= Directions for this task =
From the entries below, return exactly the lines beginning at the one that contains "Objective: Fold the" and ending at the one that contains "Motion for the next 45", both of them included, and only those lines.

(Exercise material begins)

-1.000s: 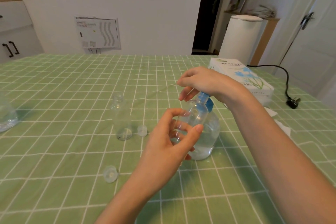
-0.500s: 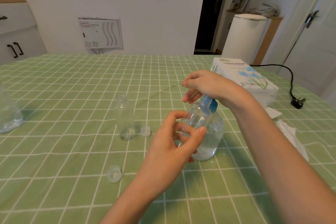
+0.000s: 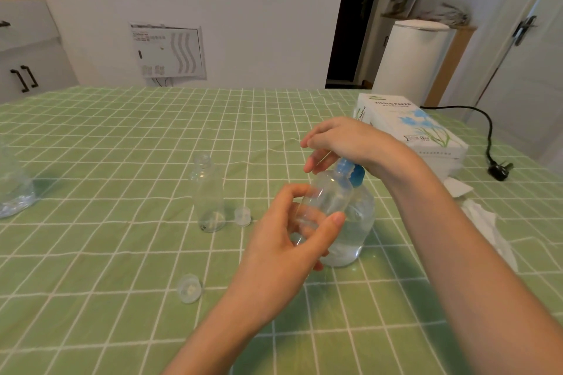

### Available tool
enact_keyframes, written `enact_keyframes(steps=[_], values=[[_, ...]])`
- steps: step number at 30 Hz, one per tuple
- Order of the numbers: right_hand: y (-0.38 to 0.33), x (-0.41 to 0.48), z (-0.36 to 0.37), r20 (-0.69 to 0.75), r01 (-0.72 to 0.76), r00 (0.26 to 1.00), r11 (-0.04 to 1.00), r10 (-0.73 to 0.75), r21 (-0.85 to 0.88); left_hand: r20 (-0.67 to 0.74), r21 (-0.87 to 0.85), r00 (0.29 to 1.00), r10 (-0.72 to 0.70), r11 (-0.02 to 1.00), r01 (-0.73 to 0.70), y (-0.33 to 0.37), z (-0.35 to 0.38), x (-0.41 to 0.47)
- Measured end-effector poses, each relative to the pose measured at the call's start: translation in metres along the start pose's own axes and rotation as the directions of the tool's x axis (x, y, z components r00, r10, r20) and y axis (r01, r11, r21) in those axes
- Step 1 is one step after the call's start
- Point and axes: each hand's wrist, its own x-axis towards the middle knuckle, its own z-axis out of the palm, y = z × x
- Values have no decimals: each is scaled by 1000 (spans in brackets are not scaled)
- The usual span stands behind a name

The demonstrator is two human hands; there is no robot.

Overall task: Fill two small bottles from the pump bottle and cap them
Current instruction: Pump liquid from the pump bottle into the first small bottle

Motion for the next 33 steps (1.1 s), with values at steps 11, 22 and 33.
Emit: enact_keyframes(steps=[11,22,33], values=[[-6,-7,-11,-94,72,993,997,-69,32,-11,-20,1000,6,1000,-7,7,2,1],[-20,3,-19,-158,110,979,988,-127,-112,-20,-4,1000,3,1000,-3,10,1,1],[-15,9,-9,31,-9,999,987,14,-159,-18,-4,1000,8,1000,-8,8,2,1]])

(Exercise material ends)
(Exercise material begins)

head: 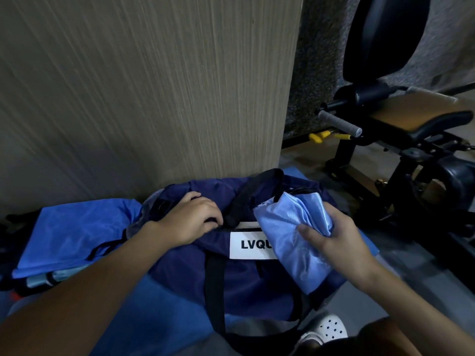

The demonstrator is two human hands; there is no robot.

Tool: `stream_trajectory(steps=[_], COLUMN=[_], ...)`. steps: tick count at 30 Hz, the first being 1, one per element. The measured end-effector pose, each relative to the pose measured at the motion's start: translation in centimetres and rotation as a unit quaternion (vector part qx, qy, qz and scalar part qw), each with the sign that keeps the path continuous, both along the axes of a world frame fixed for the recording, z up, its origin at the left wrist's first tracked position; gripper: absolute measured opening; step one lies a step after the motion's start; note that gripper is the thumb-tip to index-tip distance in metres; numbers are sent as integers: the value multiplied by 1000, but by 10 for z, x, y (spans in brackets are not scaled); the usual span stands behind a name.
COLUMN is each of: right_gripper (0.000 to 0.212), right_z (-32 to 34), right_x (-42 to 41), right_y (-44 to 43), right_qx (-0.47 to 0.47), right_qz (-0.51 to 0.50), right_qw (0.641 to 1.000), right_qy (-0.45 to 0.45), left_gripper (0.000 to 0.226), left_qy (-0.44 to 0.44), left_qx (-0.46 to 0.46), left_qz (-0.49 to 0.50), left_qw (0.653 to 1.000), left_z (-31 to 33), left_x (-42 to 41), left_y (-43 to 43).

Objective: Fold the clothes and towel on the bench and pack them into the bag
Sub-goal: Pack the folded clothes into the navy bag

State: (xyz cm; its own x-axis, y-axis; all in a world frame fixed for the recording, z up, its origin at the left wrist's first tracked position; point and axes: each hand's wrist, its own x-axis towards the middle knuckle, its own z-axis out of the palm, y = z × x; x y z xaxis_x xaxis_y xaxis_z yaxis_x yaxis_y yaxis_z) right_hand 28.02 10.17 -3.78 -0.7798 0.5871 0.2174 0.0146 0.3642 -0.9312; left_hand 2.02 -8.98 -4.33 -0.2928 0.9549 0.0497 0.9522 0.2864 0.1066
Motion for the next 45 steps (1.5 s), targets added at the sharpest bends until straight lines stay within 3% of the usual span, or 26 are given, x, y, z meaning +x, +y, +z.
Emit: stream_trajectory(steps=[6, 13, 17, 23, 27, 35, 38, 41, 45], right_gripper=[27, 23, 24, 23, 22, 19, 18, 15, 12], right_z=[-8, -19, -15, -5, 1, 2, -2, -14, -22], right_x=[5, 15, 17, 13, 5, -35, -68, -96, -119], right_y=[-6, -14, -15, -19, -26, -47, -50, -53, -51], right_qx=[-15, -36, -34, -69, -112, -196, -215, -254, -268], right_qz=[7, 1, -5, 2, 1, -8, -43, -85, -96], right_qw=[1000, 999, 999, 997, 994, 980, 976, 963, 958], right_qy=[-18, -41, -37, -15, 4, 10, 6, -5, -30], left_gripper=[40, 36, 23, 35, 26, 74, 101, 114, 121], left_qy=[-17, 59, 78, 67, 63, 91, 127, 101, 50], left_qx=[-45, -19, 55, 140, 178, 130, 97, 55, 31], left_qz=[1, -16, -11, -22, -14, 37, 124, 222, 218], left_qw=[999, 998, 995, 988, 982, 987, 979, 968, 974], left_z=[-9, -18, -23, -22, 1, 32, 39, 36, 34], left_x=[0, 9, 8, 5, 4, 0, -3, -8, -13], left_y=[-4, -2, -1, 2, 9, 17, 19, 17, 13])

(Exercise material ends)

= Answer to this exercise =
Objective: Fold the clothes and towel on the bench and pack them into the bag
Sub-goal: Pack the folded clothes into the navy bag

State: (xyz cm; its own x-axis, y-axis; all in a world frame fixed for the recording, z up, its origin at the left wrist's first tracked position; point and axes: each hand's wrist, its own x-axis towards the middle knuckle, its own z-axis out of the palm, y = z × x; x y z xaxis_x xaxis_y xaxis_z yaxis_x yaxis_y yaxis_z) right_hand 28.02 10.17 -3.78 -0.7798 0.5871 0.2174 0.0146 0.3642 -0.9312; left_hand 2.02 -8.98 -4.33 -0.2928 0.9549 0.0497 0.9522 0.2864 0.1066
Motion for the next 45 steps (1.5 s), targets added at the sharpest bends until straight lines stay within 3% of the usual span, or 26 are given, x, y, z meaning +x, +y, +z.

For this exercise, nothing further remains to be done.